La riunione – Un litigio tra zio e nipote apparentemente insanabile è all’origine di una riunione avvenuta a il 5 settembre del 2022 in un immobile di Michele Saitta, anche lui arrestato mertedì, in contrada Judeca di Butera, a Caltanissetta. Qui si incontra tutto il mandamento mafioso di Rocca Mezzo Monreale. A capo del mandamento ci sono i Badagliacca, una cupola solida grazie anche ai legami famigliari, i fratelli Pietro e Gaetano Badagliacca hanno spostato le sorelle Rosaria e Letizia Persico, figlie di Gioacchino, detto “u spurpato”. A capo del mandamento resta Pietro, l’unico ancora vivo di quella generazione – Gaetano è morto nel 2020 – e comanda, secondo quanto ricostruito dagli inquirenti, con l’aiuto del figlio Angelo e del nipote Gioacchino. Con quest’ultimo però le divergenze si divaricano sempre di più dopo la morte di Gaetano. Questioni ereditarie, in particolar modo riguardanti un posteggio, i cui proventi, dalla morte di Gaeatano, andavano pure al fratello Pietro. Un cambiamento che non era piaciuto a Gioacchino che nella riunione lamenta a più riprese la gestione manchevole dello zio a capo del mandamento, troppo concentrata nel fare soldi e solo per sé, non per la famiglia di Cosa nostra.
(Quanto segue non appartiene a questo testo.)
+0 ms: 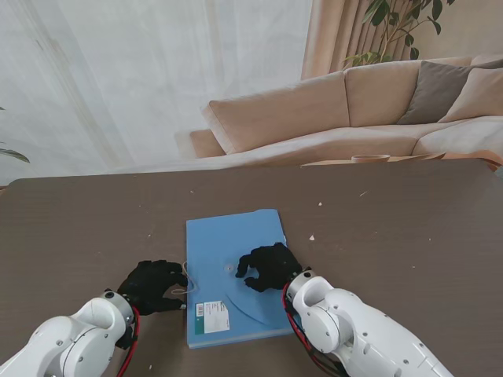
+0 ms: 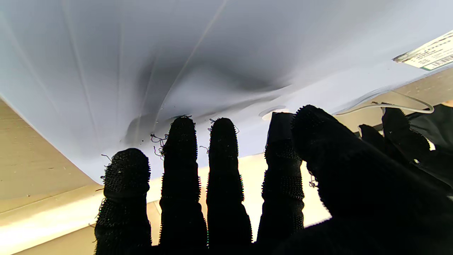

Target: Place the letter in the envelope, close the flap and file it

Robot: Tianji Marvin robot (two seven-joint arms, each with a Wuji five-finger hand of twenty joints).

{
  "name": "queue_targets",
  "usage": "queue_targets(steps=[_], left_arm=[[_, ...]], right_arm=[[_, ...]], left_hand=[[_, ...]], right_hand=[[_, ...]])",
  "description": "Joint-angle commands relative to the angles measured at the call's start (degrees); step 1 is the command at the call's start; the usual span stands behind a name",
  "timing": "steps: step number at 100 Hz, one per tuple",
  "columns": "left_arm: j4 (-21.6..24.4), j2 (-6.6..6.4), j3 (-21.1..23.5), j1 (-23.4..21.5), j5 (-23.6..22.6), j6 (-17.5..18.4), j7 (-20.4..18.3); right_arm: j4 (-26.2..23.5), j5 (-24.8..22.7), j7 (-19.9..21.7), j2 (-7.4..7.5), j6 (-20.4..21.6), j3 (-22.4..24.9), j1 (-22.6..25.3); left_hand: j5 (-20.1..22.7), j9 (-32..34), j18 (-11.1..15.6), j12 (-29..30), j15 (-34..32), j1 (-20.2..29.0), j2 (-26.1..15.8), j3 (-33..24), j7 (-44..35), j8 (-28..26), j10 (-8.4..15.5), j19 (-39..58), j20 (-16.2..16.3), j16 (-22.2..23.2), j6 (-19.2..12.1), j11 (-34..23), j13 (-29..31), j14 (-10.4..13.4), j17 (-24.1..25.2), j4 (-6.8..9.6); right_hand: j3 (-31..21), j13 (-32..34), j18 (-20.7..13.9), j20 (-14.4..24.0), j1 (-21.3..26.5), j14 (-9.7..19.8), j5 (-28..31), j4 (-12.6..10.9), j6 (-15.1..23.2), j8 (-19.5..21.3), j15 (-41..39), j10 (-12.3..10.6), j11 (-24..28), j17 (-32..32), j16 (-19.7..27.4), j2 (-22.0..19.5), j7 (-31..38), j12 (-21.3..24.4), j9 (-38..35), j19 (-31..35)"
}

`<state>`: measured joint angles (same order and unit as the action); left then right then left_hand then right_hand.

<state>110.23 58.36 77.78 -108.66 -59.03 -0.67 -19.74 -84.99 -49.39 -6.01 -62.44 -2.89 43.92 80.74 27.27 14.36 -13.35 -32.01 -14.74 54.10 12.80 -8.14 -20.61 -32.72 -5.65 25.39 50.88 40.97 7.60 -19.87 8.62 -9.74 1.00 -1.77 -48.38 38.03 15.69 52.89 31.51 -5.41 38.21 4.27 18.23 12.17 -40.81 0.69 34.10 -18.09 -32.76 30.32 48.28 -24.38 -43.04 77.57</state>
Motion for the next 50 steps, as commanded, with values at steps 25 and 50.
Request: queue_targets(steps=[25, 50], left_arm=[[-2.1, 0.68, -5.0, 2.1, 0.0, -4.2, 2.5], [-2.3, 0.9, -5.7, 2.4, 2.5, -5.8, 3.5]], right_arm=[[0.4, -0.1, 1.1, 0.12, 0.0, 0.4, 1.5], [-1.5, -1.7, 0.0, 0.17, -1.4, 2.2, 3.6]], left_hand=[[0.1, 1.1, 0.2, -2.0, -2.6, 11.2, 2.2, -1.2, -26.3, -25.7, -0.2, 1.7, 2.3, 2.6, 2.2, -4.1, 0.2, 0.0, -0.7, 0.1], [12.8, 4.0, 0.4, -1.9, -4.5, 15.8, -2.9, 2.0, -21.7, -14.5, -1.1, 3.8, 1.5, 2.2, 3.7, -5.0, -0.6, -0.1, 0.4, 0.15]], right_hand=[[-0.9, 1.3, -0.7, -0.4, 0.7, -2.8, -0.1, -0.3, -0.5, -0.7, 3.6, -0.8, -0.2, 0.4, 2.6, 0.4, 0.6, 0.1, -0.9, -0.2], [-2.5, 1.1, -1.3, -0.3, -1.0, -2.7, 3.8, -1.0, -9.6, -4.0, 4.5, 1.6, -5.4, -0.4, 3.3, -0.9, -4.8, 5.8, -8.9, 1.1]])
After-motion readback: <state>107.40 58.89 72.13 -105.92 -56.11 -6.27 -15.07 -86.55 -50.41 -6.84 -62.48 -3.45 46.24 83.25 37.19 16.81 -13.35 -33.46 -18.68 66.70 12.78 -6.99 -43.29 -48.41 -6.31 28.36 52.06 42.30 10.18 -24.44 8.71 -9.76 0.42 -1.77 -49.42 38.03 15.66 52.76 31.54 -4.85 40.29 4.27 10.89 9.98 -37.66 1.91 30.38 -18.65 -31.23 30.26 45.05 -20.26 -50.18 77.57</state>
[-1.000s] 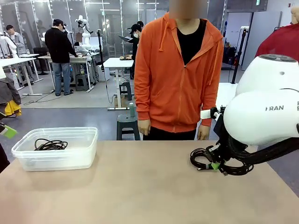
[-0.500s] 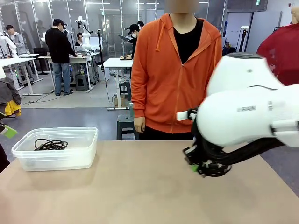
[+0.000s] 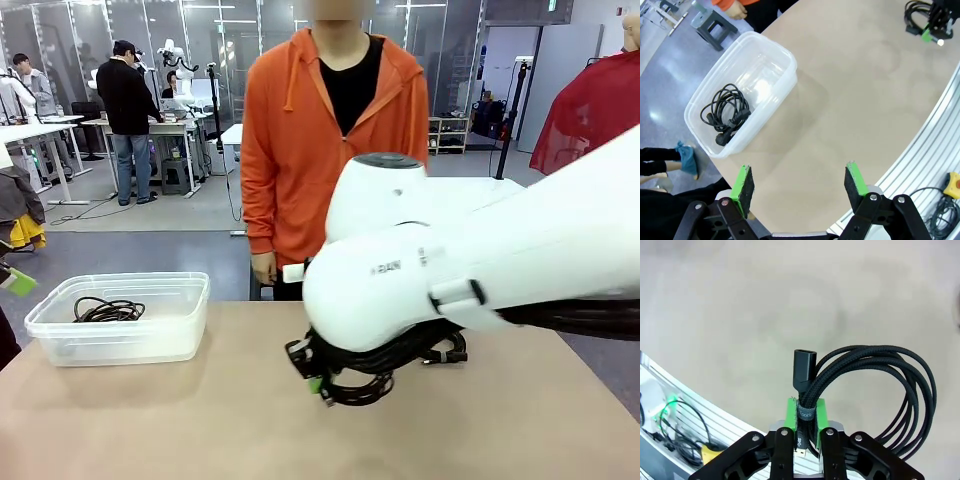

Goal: Organize and store the cables.
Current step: Place the USB Extension Cable into the Organizing box.

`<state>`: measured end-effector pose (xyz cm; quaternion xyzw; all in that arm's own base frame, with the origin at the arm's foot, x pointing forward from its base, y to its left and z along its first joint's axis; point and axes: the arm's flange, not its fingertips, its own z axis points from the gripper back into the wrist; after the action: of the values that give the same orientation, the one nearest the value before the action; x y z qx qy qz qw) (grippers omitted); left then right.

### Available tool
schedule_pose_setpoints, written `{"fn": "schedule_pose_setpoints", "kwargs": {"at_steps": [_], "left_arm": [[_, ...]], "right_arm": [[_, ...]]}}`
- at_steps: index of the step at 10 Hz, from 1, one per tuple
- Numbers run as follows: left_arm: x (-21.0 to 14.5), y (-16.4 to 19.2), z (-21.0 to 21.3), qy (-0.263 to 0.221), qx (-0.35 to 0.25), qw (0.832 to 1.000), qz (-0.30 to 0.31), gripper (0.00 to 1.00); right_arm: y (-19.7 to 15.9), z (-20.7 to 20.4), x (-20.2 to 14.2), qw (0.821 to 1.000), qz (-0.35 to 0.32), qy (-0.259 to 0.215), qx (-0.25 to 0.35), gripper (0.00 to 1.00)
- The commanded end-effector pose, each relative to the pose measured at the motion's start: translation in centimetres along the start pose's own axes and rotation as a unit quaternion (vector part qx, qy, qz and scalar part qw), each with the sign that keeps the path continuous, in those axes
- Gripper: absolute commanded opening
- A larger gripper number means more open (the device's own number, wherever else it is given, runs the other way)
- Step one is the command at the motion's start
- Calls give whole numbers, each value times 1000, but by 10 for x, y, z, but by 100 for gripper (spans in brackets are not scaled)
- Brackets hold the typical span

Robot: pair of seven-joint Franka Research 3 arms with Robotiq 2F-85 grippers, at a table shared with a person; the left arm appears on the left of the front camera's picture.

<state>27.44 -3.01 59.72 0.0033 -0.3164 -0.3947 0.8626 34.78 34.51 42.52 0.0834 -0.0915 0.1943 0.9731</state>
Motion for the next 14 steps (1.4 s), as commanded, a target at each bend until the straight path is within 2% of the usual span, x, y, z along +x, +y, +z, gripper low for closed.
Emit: {"fn": "schedule_pose_setpoints", "kwargs": {"at_steps": [1,4,7,14], "left_arm": [[3,0,1,2,8,1000,2,92],[3,0,1,2,8,1000,2,92],[3,0,1,2,8,1000,2,92],[3,0,1,2,8,1000,2,92]], "right_arm": [[22,-22,17,1000,-15,-6,19,5],[44,-66,33,1000,7,13,5,5],[44,-99,40,1000,3,6,4,5],[29,-126,48,995,-97,-20,-12,5]]}}
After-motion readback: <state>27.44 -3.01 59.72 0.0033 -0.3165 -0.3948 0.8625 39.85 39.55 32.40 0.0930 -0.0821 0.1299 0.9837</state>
A dirimere la questione ci sono i fratelli Pasquale e Michele Saitta. La discussione va per le lunghe e a sfavore di Gioacchino, al quale lo zio Pietro aveva perfino “baciato le mani”, in segno di sottomissione per riconciliarsi. Un gesto che non è sufficiente per Gioacchino che a un certo punto paventa perfino l’ipotesi di uscire da Cosa nostra. Perché per lui Cosa nostra significa “la democrazia più totale”, perché nonostante l’apparato gerarchico “uno siamo la stessa cosa… perché fra me e te non ‘è differenza perché domani io posso essere il capofamiglia, domani posso diventare pure un… soldato, poi divento capo mandamento, poi divento soldato…’”. Ma con amarezza Gioacchino propone il suo “passo indietro: forse è la cosa migliore… me ne vado a lavorare”. A questo punto però è lo zio Pietro che gli ricorda che non è possibile: “Vedi che è più difficile entrare che ad uscirne”. Una decisione di un passo indietro ma solo “temporaneo” casomai avrebbe potuto prenderla solo chi lo aveva battezzato, ovvero il suo “padrino” che però non può perché è in carcere. A quel punto finalmente Gioacchino capitola: “Ascolta zio… abbracciami, qua sono”, “minchia, sangue mio”, esclama lo zio, finalmente risollevato.

Risolta finalmente la diatriba in famiglia, si può passare a decidere l’omicidio dell’architetto Attilio Dimitri, che aveva fatto un torto a Gioacchino. L’omicidio verrà deciso durante quella riunione ma sventato poi proprio dai carabinieri che avevano ascoltato tutto. E Saitta lo aveva previsto: “… Gioacchino ci sono delle azioni che si fanno e che possono portare a delle conseguenze …omissis … perché tu fai una cosa di queste … nel frattempo le Forze dell’Ordine … omissis … le Forze dell’Ordine aumentano i controlli …omissis … si complicano le cose”.